## [TRY IT]
Extract every line from the records below that contains the word "when".

Start of MATERIAL TO PROCESS

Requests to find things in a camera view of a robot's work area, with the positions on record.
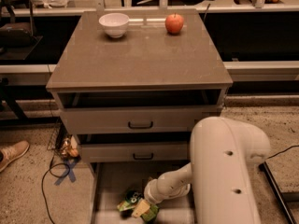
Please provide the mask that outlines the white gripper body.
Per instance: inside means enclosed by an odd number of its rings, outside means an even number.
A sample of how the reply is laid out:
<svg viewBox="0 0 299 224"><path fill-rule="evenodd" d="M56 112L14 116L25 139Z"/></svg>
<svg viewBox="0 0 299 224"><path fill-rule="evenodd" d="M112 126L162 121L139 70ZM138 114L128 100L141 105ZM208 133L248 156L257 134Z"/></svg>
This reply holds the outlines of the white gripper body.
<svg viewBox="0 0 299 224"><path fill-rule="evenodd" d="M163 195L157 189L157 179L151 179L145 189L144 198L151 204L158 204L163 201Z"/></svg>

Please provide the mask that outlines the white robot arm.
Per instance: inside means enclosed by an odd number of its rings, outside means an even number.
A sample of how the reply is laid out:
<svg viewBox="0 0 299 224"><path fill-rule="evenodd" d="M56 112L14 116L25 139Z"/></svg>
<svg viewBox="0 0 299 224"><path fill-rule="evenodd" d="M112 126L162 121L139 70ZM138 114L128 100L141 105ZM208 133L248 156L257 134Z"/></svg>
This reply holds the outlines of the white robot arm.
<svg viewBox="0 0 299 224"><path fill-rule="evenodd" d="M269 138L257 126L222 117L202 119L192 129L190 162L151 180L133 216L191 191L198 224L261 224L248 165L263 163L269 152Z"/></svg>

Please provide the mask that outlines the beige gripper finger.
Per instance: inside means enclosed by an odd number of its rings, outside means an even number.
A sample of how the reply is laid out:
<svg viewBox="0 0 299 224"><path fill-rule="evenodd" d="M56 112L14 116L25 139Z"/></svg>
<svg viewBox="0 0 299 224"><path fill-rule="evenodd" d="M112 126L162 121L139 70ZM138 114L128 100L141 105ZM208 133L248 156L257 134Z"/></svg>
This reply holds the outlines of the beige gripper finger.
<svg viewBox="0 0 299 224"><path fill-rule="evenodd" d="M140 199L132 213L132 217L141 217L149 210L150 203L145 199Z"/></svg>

End of MATERIAL TO PROCESS
Start of MATERIAL TO PROCESS

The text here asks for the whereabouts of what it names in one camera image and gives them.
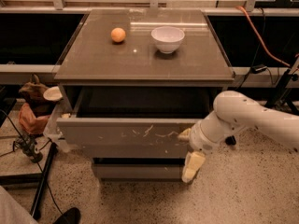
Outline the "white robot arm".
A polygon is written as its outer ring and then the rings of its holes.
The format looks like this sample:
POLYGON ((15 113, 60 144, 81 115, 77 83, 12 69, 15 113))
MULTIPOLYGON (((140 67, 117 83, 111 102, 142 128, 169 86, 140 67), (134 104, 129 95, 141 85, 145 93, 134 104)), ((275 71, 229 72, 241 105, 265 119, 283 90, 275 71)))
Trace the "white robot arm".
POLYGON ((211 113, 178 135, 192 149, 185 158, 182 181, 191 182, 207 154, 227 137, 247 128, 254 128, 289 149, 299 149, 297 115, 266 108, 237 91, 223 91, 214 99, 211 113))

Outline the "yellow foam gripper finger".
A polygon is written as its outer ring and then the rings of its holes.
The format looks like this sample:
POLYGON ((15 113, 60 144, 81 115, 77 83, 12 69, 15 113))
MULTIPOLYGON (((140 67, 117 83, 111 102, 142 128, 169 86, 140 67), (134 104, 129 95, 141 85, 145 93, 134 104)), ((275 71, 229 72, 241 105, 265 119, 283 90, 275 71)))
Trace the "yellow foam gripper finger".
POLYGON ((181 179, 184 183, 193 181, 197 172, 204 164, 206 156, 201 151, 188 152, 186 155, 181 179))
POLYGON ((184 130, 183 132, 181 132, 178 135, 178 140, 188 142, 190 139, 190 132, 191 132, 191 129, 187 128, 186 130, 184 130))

End of MATERIAL TO PROCESS
Start of MATERIAL TO PROCESS

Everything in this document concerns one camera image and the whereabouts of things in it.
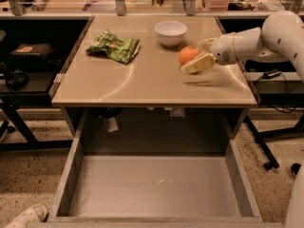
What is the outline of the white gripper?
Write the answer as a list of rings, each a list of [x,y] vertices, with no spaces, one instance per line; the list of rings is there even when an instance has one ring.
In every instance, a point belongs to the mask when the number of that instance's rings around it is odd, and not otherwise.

End of MATERIAL TO PROCESS

## [RESULT]
Write the answer as a list of rings, each a list of [x,y] vertices, with no spaces, one instance per line; the list of rings is there even when an instance has one ring.
In every instance, a point belongs to the mask when the number of that instance's rings around it is odd, and not otherwise.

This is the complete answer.